La “seconda generazione”: italiani in attesa

I giovani col tempo parteciperanno alla vita civica, acquisendo diritti e doveri, come ogni altro cittadino.

Non è più così strano sentire parlare con un accento milanese un ragazzo di origini cinesi, o in romanesco una giovane di origini pakistane. Infatti, in Italia abbiamo una seconda generazione estremamente florida e viva, molto attenta al contesto sociale che sta vivendo e perfettamente integrata. I giovani di seconda generazione, col tempo, parteciperanno alla vita civica del nostro Paese, acquisendo diritti e doveri, come ogni altro cittadino. Molti di loro non hanno ancora la cittadinanza italiana nonostante siano nati e cresciuti con i loro coetanei e, in molteplici casi, le differenze culturali siano minime o inesistenti, aspettando con impazienza il giorno in cui potranno esibire con orgoglio qualcosa che è sempre stato loro: il passaporto italiano.
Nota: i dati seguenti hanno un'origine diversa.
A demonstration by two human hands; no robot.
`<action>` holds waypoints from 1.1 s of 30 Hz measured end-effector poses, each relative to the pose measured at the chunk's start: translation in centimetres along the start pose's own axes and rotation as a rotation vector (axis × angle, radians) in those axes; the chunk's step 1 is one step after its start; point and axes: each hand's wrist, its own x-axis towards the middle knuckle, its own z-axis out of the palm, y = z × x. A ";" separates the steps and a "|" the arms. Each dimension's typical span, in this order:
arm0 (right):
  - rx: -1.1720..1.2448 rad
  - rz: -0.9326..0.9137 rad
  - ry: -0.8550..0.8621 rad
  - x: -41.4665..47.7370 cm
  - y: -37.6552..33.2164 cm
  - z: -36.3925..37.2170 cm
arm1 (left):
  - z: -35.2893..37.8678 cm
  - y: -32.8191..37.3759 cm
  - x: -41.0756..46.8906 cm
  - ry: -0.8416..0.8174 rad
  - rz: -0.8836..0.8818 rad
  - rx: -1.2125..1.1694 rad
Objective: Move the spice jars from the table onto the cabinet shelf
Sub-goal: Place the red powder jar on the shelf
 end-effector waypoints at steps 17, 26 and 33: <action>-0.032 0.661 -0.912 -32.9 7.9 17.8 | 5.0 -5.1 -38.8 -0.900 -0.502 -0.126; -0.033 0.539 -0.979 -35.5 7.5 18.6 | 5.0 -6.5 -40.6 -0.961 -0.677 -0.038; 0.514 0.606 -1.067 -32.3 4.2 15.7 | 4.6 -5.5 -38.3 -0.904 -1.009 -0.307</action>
Ma in Italia non ci sono solo ragazzi di seconda generazione. In alcune realtà ci troviamo davanti alla terza generazione o, addirittura, sfioriamo la quarta. La comunità cinese (comunità estremamente unita e in alcuni casi non molto propensa alla fusione culturale) e quella albanese, sono tra le più antiche fra quelle più integrate ad aver scelto il nostro territorio per viverci stabilmente.

La stragrande maggioranza dei giovani di seconda generazione non ha bisogno di essere integrata: lo è già. Salvo rari casi in cui il gap generazionale è appesantito dal fardello culturale della famiglia agganciata alla tradizione del Paese di provenienza che rallenta, ma non ferma, il processo di emancipazione dei giovani e delle ragazze in particolar modo.

Sono proprio i giovani, soprattutto quelli legati al mondo associativo, che hanno un ruolo fondamentale sulle mentalità delle famiglie, anche se in alcune circostanze (come i casi di Brescia delle due ragazze pakistane che sono state una uccisa e l’altra segregata) i nuclei familiari risultano totalmente contrari ad accettarne il nuovo stile di vita. Bisogna tuttavia ammettere che l’integrazione di un giovane e della sua famiglia risente dei dettami radicali della cultura di provenienza e della ghettizzazione delle comunità circoscritte in alcune aree delle città che non favoriscono l’abbattimento delle barriere culturali.

Ci sono casi in cui il giovane vive in contesti che portano a compiere azioni di microcriminalità o affini alla criminalità organizzata, mentre una piccola parte soffre la mancanza di una cultura unica, fattore che rende spaesati, porta all’isolamento e all’emarginazione sociale. Va meglio invece ai figli delle coppie miste, per i quali il contesto familiare e sociale, rende l’impatto sociale più lieve, favorito dalla presenza di un familiare italiano, soprattutto nell’interazione con i connazionali. Altro punto a favore per il figlio della coppia mista è l’abitudine a relazionarsi con due realtà diverse, preparando il bambino al contesto che andrà ad affrontare. I bambini sono i più avvantaggiati nelle relazioni sociali, nonostante non siano mancati, specialmente negli ultimi tempi, spiacevoli episodi che li hanno visti vittime di discriminazione, soprattutto se di colore.